**What you need to do:** In the listing below, find each line that holds the string "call" and copy it.
[Start of section]
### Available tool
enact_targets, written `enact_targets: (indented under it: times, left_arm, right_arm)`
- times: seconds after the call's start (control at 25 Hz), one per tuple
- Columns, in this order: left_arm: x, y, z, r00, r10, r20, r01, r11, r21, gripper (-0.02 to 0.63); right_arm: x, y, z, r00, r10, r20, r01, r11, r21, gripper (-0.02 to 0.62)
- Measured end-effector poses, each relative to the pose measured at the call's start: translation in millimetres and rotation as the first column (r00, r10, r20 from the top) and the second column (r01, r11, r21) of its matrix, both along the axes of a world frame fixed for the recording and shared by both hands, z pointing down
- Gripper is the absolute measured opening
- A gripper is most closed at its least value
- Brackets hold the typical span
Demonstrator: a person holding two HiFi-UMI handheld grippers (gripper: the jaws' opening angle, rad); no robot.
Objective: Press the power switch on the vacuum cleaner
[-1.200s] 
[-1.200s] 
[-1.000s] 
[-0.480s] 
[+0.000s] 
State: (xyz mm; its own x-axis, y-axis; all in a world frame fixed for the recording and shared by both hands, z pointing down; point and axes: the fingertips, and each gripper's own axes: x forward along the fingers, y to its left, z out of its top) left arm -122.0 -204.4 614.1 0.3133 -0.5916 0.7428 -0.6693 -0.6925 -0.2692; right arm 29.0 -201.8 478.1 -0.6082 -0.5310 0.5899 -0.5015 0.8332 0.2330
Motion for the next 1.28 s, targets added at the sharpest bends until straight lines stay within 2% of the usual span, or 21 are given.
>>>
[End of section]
**Expected output:**
- times: seconds after the call's start (control at 25 Hz), one per tuple
- Measured end-effector poses, each relative to the pose measured at the call's start: translation in millimetres and rotation as the first column (r00, r10, r20 from the top) and the second column (r01, r11, r21) of its matrix, both along the axes of a world frame fixed for the recording and shared by both hands, z pointing down

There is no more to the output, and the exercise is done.